Examine the data line by line and report how many lines include the word "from", with no additional output.

- **DATASET EXCERPT**:
☆ ☆ ☆

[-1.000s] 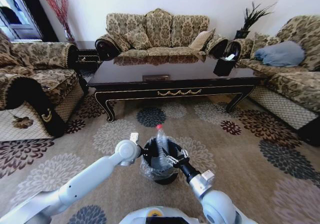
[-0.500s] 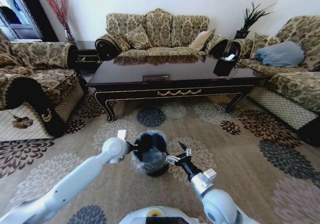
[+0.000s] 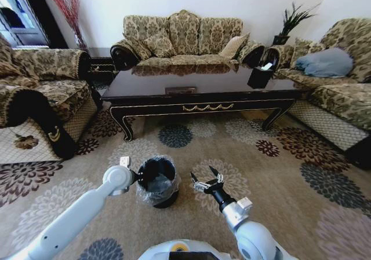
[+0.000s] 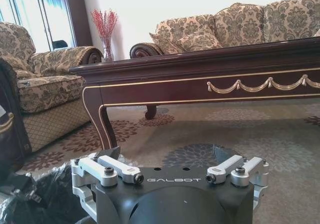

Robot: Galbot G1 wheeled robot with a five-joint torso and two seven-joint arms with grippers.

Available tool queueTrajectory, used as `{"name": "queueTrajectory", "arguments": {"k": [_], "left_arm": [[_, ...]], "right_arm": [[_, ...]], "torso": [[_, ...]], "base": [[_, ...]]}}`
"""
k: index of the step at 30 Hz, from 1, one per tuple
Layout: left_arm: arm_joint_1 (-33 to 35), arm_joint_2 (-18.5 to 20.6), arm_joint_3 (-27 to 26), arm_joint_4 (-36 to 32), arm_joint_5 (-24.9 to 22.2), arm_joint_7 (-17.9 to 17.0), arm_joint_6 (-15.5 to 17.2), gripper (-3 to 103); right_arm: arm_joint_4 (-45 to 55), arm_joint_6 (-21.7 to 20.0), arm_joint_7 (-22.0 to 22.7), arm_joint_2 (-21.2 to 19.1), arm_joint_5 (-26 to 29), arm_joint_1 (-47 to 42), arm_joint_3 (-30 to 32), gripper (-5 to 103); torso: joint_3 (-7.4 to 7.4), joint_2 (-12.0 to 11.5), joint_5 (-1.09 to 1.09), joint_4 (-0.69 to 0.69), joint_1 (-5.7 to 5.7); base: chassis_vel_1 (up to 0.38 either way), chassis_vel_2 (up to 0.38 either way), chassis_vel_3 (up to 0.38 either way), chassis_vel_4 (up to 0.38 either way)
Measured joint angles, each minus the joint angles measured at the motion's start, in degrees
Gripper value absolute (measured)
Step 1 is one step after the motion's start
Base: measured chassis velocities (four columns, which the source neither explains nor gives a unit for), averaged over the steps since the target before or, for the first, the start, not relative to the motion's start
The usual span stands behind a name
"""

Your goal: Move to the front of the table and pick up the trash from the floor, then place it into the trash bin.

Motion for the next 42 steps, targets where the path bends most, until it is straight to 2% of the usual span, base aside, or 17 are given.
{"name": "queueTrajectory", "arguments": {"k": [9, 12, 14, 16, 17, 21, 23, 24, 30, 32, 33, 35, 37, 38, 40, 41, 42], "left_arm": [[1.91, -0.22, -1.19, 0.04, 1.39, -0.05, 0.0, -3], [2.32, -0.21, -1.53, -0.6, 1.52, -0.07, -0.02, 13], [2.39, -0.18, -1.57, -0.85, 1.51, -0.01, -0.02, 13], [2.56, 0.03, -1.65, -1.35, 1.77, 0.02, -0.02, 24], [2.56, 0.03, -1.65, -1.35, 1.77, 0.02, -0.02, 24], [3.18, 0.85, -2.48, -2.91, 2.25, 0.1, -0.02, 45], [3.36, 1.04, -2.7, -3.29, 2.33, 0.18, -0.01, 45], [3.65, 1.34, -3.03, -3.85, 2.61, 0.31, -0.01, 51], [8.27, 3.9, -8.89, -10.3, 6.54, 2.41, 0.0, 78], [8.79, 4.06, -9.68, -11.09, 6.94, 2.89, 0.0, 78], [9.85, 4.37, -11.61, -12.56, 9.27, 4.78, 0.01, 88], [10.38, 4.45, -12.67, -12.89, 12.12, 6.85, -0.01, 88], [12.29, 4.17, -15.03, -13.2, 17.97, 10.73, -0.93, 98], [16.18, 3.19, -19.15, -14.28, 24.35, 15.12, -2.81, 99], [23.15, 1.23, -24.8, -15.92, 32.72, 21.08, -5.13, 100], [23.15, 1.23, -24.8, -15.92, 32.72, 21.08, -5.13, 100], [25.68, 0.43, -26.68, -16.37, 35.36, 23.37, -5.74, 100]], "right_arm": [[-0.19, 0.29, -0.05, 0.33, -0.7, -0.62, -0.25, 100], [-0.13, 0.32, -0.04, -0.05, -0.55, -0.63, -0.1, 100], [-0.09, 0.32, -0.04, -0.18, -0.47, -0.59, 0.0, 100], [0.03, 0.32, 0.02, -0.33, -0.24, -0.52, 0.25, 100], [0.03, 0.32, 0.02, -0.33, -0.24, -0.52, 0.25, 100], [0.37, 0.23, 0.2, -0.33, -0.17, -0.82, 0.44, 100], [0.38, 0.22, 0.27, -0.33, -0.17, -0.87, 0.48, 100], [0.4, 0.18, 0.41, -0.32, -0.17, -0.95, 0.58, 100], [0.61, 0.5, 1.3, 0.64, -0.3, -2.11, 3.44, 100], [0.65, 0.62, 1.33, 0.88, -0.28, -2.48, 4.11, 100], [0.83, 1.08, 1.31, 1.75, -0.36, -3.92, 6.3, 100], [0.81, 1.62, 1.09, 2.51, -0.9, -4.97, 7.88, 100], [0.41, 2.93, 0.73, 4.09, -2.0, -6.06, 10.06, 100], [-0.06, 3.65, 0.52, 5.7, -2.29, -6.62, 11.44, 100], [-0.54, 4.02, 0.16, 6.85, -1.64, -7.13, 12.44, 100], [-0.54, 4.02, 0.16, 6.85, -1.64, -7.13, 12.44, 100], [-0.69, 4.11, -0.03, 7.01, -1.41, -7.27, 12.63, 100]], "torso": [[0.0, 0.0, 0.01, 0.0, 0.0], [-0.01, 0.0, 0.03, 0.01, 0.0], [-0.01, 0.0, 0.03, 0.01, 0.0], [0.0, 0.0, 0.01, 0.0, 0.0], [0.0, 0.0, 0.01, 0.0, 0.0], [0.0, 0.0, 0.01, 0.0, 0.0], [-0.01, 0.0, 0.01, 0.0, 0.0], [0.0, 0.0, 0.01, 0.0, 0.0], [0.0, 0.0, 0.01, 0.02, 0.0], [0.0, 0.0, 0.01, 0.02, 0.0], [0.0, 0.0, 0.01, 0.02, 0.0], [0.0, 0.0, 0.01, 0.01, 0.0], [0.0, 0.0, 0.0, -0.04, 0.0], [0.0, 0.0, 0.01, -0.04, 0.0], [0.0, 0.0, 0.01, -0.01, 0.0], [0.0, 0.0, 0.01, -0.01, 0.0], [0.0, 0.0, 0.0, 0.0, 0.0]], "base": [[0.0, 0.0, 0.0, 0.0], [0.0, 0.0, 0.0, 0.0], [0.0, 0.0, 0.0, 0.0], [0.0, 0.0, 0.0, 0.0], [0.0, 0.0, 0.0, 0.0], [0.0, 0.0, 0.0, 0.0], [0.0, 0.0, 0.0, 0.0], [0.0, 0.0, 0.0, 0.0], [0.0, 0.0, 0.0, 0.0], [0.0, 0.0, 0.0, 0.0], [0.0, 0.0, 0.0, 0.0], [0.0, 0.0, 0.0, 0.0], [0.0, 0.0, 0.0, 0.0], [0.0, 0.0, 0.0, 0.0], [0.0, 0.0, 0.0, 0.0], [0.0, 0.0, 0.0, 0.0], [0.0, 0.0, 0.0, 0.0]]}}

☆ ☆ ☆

- **TASK OUTPUT**:
2